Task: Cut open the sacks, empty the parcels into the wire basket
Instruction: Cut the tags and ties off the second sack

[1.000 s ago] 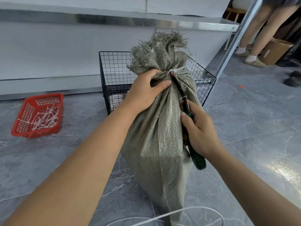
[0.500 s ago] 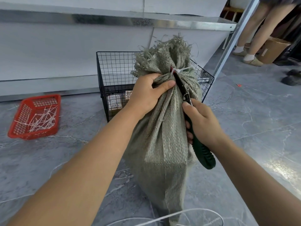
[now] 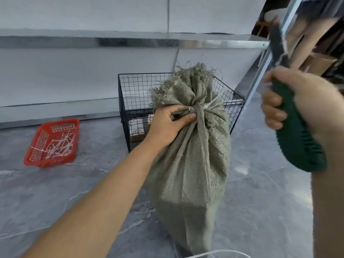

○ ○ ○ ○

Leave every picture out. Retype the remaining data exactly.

→ **Output for this exercise**:
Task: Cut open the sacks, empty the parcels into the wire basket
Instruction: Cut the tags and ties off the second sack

[1.000 s ago] 
[0.500 s ago] 
[now] 

With the answer given, the exercise is closed.